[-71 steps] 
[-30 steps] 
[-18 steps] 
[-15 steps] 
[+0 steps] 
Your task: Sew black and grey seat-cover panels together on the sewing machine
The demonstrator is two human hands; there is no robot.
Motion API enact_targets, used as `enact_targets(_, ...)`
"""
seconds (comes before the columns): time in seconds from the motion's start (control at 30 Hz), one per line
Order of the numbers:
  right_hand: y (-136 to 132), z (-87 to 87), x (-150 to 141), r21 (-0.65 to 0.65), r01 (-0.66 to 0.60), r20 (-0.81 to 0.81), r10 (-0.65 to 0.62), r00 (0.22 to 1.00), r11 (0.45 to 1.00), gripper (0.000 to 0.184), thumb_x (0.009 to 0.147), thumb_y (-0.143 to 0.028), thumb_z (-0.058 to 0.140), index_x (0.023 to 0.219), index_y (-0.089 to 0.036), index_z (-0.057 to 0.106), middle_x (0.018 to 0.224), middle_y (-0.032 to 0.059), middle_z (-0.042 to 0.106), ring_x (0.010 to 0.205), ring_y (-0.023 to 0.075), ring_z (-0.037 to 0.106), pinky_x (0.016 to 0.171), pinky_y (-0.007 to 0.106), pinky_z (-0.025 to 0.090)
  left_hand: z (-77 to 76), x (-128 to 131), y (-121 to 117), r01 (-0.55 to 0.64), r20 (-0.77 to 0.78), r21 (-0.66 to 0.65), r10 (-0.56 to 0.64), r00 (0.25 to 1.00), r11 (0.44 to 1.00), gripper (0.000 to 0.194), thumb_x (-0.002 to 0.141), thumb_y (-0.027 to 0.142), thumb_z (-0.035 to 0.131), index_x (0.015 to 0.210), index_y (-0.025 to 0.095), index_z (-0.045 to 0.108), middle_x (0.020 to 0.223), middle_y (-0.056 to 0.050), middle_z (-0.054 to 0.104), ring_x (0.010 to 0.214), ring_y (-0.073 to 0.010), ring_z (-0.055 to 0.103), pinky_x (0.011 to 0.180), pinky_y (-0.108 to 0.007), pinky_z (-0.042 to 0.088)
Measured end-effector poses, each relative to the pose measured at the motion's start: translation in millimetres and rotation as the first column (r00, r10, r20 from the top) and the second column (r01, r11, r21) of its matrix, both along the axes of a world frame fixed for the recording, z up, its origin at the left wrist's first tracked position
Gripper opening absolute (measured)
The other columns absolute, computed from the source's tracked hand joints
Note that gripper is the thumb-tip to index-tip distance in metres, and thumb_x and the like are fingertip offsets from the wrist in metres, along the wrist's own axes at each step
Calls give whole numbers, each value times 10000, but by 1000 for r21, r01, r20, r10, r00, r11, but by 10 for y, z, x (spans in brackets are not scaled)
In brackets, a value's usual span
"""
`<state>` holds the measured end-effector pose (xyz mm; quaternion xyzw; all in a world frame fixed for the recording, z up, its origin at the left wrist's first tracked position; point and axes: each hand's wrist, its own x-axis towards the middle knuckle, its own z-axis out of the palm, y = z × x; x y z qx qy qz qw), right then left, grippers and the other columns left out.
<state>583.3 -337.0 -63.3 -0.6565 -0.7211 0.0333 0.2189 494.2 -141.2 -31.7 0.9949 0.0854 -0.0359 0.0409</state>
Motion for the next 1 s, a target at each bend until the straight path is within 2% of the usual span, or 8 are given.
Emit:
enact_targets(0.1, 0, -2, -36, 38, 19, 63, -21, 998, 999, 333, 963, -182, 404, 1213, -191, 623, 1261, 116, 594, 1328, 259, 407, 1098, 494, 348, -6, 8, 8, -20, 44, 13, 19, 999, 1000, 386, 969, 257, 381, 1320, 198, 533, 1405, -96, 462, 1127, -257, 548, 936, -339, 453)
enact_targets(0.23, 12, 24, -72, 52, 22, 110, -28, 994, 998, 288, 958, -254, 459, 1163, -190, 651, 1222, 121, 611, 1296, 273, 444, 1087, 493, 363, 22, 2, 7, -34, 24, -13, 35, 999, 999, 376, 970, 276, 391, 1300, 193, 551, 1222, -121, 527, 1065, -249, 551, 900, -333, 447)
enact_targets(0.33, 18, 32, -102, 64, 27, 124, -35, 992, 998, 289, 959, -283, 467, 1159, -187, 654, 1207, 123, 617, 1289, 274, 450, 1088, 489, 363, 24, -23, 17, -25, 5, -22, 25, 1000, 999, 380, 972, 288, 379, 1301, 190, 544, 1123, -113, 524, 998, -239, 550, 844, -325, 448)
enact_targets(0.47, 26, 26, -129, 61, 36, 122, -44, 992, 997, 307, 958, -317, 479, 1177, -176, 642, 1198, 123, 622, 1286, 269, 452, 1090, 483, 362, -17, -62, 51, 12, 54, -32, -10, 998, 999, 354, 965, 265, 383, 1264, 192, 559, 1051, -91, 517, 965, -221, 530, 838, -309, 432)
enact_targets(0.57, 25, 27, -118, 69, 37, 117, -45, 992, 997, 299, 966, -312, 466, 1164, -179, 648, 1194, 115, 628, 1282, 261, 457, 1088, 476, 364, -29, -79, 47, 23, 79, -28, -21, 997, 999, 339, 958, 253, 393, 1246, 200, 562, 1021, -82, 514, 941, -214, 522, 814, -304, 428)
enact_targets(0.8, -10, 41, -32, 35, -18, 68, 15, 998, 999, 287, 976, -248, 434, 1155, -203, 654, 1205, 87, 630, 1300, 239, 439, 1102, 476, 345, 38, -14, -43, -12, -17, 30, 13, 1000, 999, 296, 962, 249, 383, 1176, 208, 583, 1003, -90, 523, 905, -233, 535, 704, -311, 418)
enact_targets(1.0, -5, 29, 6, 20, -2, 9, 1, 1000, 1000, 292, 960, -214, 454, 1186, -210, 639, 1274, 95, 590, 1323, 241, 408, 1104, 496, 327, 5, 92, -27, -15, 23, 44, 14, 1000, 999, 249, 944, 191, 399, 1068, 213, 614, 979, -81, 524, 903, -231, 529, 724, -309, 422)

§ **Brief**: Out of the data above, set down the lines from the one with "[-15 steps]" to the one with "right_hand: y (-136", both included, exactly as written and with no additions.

§ **Answer box**:
[-15 steps] 
[+0 steps] 
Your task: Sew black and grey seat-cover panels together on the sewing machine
The demonstrator is two human hands; there is no robot.
Motion API enact_targets, used as `enact_targets(_, ...)`
"""
seconds (comes before the columns): time in seconds from the motion's start (control at 30 Hz), one per line
Order of the numbers:
  right_hand: y (-136 to 132), z (-87 to 87), x (-150 to 141), r21 (-0.65 to 0.65), r01 (-0.66 to 0.60), r20 (-0.81 to 0.81), r10 (-0.65 to 0.62), r00 (0.22 to 1.00), r11 (0.45 to 1.00), gripper (0.000 to 0.184), thumb_x (0.009 to 0.147), thumb_y (-0.143 to 0.028), thumb_z (-0.058 to 0.140), index_x (0.023 to 0.219), index_y (-0.089 to 0.036), index_z (-0.057 to 0.106), middle_x (0.018 to 0.224), middle_y (-0.032 to 0.059), middle_z (-0.042 to 0.106), ring_x (0.010 to 0.205), ring_y (-0.023 to 0.075), ring_z (-0.037 to 0.106), pinky_x (0.016 to 0.171), pinky_y (-0.007 to 0.106), pinky_z (-0.025 to 0.090)

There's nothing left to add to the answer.